New York (HedgeCo.Net) The liquid alternative industry has experienced tremendous growth over the last seven years, with assets under management going from $100 billion to $440 billion during this time period. As impressive as the growth has been, the alternative funds that act more like hedge funds than traditional mutual funds have not made their way in to many 401(k) offerings. John McCormick, a senior managing director at Blackstone Group LP, is out to change that.

Blackstone and other managers are looking to change the tax-deferred retirement savings plan offerings by getting plan operators to include liquid alts in the choices offered to investors. If successful, this would give the industry access to the $4.4 trillion pool that currently resides in 401(k)’s.

In a recent article from Reuters, McCormick stated that “Any investor who wants access to alternative strategies should have access to them,” as long as they are suitable for the investor and properly explained, McCormick said in an interview.
Critics of liquid alts cite high fees and complicated strategies as the reasons for not including the funds in 401(k)’s. Proponents of the funds point to their diversification and the potential to protect against a downside move as reasons they should be offered in retirement plans.

One of the reasons for the growth in liquid alts and why Blackstone and the other managers are pushing for inclusion can be tied back to the bear market from 2007-2009. “You have baby boomers nearing retirement who experienced a scary event in 2008. People who thought they had diversification and didn’t really have it. The long lists of assets liquid alt funds hold are designed to provide that diversification,” McCormick stated.

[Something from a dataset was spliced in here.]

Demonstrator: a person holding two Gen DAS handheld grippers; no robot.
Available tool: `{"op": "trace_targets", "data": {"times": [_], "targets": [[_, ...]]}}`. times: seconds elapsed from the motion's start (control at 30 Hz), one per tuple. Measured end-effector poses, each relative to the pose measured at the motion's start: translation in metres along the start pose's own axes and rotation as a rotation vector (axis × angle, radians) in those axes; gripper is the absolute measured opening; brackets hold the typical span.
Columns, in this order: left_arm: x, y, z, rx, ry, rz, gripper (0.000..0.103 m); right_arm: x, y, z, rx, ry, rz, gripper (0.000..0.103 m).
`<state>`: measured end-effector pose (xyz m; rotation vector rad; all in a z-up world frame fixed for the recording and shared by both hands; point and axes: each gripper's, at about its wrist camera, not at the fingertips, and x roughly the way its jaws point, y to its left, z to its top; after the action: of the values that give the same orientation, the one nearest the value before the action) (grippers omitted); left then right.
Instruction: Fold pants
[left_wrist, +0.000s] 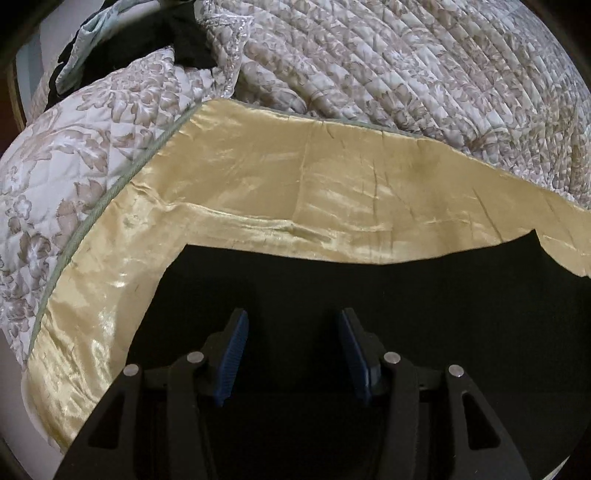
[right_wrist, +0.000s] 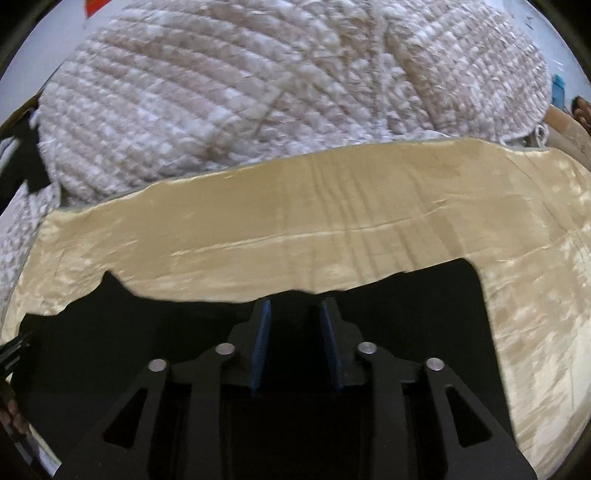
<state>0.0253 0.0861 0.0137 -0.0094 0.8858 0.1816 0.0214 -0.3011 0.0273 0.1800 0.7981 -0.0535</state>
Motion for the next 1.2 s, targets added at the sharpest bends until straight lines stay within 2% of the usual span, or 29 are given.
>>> {"op": "trace_targets", "data": {"times": [0.3,0.43,0.53,0.63,0.77,0.83,0.97,1.2], "targets": [[-0.022,0.01,-0.027,-0.013,-0.018,-0.017,0.054,-0.017,0.048,-0.031,-0.136,0.016,0.143,0.032],[-0.038,0.023,-0.049,-0.061,-0.033,-0.041,0.056,-0.023,0.06,-0.051,-0.162,0.045,0.201,0.042],[-0.047,0.039,-0.058,-0.099,-0.043,-0.07,0.056,-0.024,0.062,-0.063,-0.164,0.069,0.216,0.043],[-0.05,0.067,-0.057,-0.18,-0.066,-0.041,0.056,-0.029,0.06,-0.071,-0.161,0.064,0.217,0.043],[-0.039,0.105,-0.058,-0.325,-0.043,-0.009,0.058,-0.03,0.058,-0.071,-0.151,0.062,0.221,0.043],[-0.032,0.111,-0.06,-0.366,-0.026,-0.04,0.059,-0.029,0.058,-0.071,-0.148,0.062,0.222,0.043],[-0.038,0.103,-0.069,-0.358,-0.035,-0.09,0.059,-0.029,0.059,-0.071,-0.145,0.063,0.223,0.043],[-0.046,0.1,-0.081,-0.376,-0.044,-0.242,0.059,-0.027,0.059,-0.071,-0.138,0.064,0.229,0.044]]}}
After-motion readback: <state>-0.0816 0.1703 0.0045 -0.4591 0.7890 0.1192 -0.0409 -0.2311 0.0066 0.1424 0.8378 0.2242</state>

Carlos Melville is a chief spokesman for Columbia Management, another operator of liquid alt funds that has joint offerings with Blackstone. Melville stated, “We believe that alternative investments can complement a client’s traditional equity and bond allocations by offering the potential for diversification, stability and positive expected returns over a complete market cycle.”

While 401(k) administrators may be balking at offering liquid alts at this time, you can bet the liquid alt managers will make progress once the next bearish phase hits the market. Like we have pointed out on numerous occasions, hedge funds and liquid alts may have underperformed during the prolonged bullish phase. However, if we see another sharp decline like the one we saw seven years ago, these alternative strategies should produce superior returns and should offer investors better downside protection. When it comes to their retirement money, that seems to be the most important thing—downside protection.